Fatores socioeconômicos e fisiopatológicos da mortalidade infantil por doenças respiratórias
Palavras-chave:
Mortalidade infantil; Mortalidade neonatal; Doenças respiratórias; Fatores socioeconômicos; Saúde pública.Resumo
RESUMO
OBJETIVO: Este estudo analisou os fatores associados a óbitos infantis por doenças respiratórias no Brasil e na Região Metropolitana de Sorocaba entre 1996 e 2022. MÉTODOS: Trata-se de um estudo descritivo e retrospectivo baseado em dados do DATASUS. Foram considerados indicadores como taxa de mortalidade, faixa etária, sexo, cor/raça, escolaridade materna, tipo de parto, peso ao nascer e duração da gestação. RESULTADOS: Observou-se uma tendência geral de redução das taxas, com declínio médio anual de 6,1%. Apesar dessa queda, a mortalidade manteve-se mais elevada em regiões com menor renda, saneamento precário e baixa escolaridade materna, evidenciando o impacto das desigualdades sociais. O período pós-neonatal (28 a 364 dias) concentrou a maioria dos óbitos, principalmente entre meninos, o que reflete vulnerabilidades biológicas e maior exposição a fatores ambientais, como poluição e tabagismo passivo. A redução das taxas de mortalidade no país, demonstra o efeito positivo de políticas públicas, como a Estratégia Saúde da Família e o Programa Nacional de Imunizações, que contribuíram para a diminuição das mortes por doenças respiratórias.

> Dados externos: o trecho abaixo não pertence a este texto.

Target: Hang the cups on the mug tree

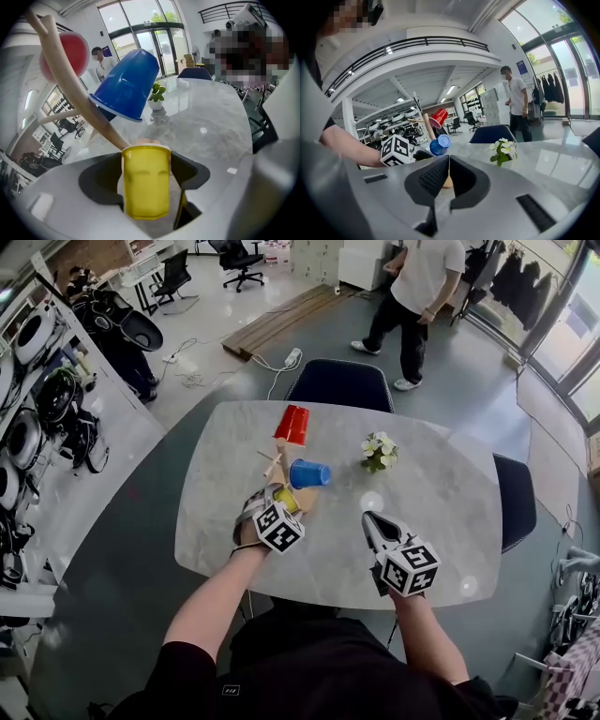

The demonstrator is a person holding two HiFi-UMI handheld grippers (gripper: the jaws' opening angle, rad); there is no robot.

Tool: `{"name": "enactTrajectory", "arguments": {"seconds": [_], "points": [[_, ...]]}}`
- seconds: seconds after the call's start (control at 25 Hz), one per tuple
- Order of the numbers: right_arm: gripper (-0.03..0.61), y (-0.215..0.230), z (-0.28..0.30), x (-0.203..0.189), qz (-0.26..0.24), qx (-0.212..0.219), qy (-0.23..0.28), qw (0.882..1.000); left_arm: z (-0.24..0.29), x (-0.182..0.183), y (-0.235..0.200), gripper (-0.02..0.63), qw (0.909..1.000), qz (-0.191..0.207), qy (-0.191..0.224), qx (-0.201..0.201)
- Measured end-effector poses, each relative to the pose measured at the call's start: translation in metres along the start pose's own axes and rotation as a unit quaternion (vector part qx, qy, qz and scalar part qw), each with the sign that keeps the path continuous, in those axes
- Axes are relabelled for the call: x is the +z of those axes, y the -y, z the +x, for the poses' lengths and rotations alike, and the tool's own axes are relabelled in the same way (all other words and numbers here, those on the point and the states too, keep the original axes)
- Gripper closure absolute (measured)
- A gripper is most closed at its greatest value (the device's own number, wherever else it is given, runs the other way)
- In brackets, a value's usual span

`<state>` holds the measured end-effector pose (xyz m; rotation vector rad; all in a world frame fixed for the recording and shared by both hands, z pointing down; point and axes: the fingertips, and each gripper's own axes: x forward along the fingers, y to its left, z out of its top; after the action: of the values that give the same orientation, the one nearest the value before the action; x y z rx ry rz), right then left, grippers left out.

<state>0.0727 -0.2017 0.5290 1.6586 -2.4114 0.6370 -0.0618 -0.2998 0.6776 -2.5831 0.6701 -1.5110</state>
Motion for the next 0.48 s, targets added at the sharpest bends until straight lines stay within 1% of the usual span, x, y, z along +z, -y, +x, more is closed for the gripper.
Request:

Contudo, as disparidades regionais persistem, indicando a necessidade de fortalecer a atenção primária, ampliar a cobertura vacinal, incentivar o aleitamento materno exclusivo e garantir acesso oportuno a serviços pediátricos de emergência. CONCLUSÃO: Os resultados reforçam a importância de estratégias intersetoriais e equitativas em saúde, alinhadas aos Objetivos de Desenvolvimento Sustentável (ODS 3), que visam reduzir a mortalidade infantil e neonatal até 2030.
DESCRITORES: Mortalidade infantil; Mortalidade neonataL; Doenças respiratórias; Fatores socioeconômicos; Saúde pública.